The advantages of case-control studies include their cost-effectiveness in examining multiple risk factors simultaneously relying on a small sample and their suitability for studying rare diseases. However, disadvantages include the potential difficulty in accurately determining cases and controls based on diagnostic criteria (equal risk in the same population)2-4.
Cohort Studies
In cohort studies, individuals are categorized based on the presence of a risk factor or exposure and are followed over time to determine the development of the disease or characteristic (dependent variable). Participants are divided into two groups-exposed and non-exposed-and are followed in parallel, either prospectively or retrospectively, depending on the study design2-4.

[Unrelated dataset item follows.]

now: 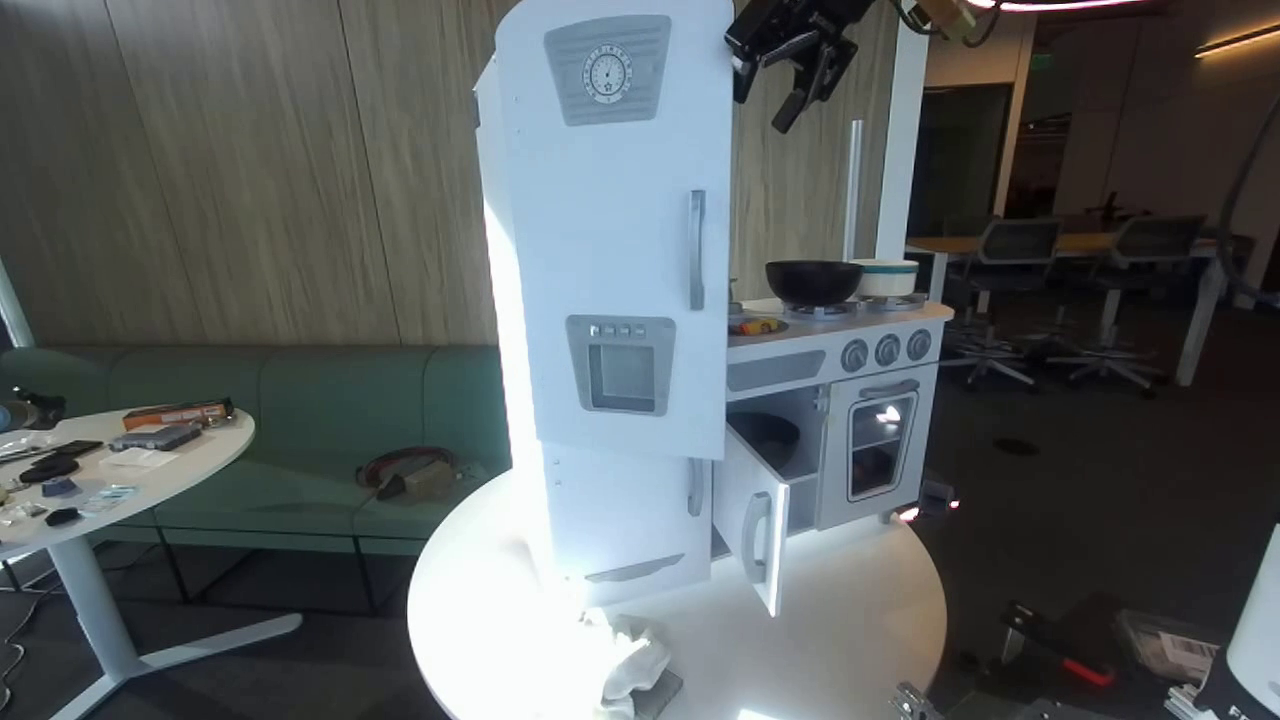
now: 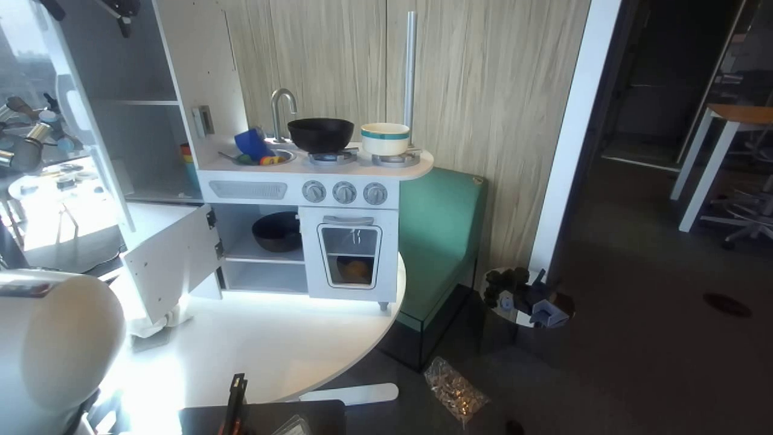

The statistical analysis in these studies is based on disease risk and frequency. The primary advantage of cohort studies is the ability to directly observe the temporal sequence between exposure and disease development. However, the disadvantages include high cost, long duration, and a significant likelihood of loss to follow-up2-4.
Conclusions
To answer a research question, various study designs and research methods are outlined, highlighting their main characteristics and the most practical classifications for determining the best study design. Key aspects of the study population, advantages and disadvantages, and the internal and external validity of the studies are discussed to understand, based on the research question, the potential for extrapolating the results.